### Directions
Please return the lines below verbatim, beginning at the one that has "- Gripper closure" and stopping after the one that has "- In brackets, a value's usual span", and add no other lines.

== Collected material ==

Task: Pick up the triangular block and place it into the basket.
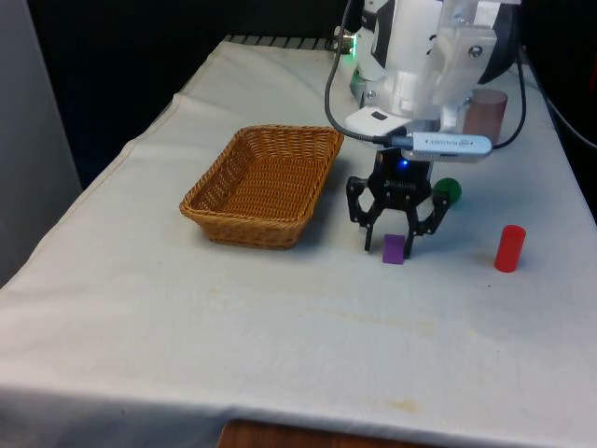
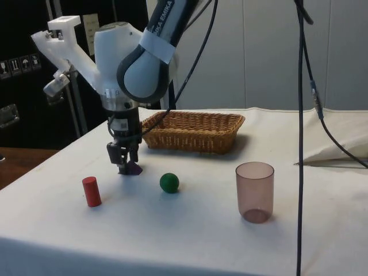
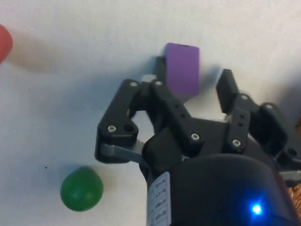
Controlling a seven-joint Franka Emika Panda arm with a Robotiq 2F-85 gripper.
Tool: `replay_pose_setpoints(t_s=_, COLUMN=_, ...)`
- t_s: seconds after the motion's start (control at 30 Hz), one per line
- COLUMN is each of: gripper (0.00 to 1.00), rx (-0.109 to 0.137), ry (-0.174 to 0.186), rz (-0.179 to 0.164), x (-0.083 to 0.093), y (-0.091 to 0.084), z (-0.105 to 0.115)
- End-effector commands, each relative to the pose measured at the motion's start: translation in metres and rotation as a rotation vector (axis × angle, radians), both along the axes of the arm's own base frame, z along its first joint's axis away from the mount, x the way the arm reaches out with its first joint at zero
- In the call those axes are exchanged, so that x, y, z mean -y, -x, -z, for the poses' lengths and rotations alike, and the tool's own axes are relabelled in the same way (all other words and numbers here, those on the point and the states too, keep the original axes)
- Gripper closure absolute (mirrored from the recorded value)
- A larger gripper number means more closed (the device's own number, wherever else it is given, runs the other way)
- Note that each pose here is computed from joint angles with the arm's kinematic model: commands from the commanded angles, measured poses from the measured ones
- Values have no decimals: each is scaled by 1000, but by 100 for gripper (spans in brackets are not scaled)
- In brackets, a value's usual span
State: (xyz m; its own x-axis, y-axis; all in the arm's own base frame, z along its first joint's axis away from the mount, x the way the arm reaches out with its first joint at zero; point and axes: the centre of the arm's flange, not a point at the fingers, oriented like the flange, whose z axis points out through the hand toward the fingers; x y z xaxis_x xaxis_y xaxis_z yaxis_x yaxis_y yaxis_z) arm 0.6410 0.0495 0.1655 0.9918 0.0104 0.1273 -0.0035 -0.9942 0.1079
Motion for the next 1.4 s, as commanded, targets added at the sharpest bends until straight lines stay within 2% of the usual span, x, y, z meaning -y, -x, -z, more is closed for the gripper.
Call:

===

### Solution to the exercise
- Gripper closure absolute (mirrored from the recorded value)
- A larger gripper number means more closed (the device's own number, wherever else it is given, runs the other way)
- Note that each pose here is computed from joint angles with the arm's kinematic model: commands from the commanded angles, measured poses from the measured ones
- Values have no decimals: each is scaled by 1000, but by 100 for gripper (spans in brackets are not scaled)
- In brackets, a value's usual span

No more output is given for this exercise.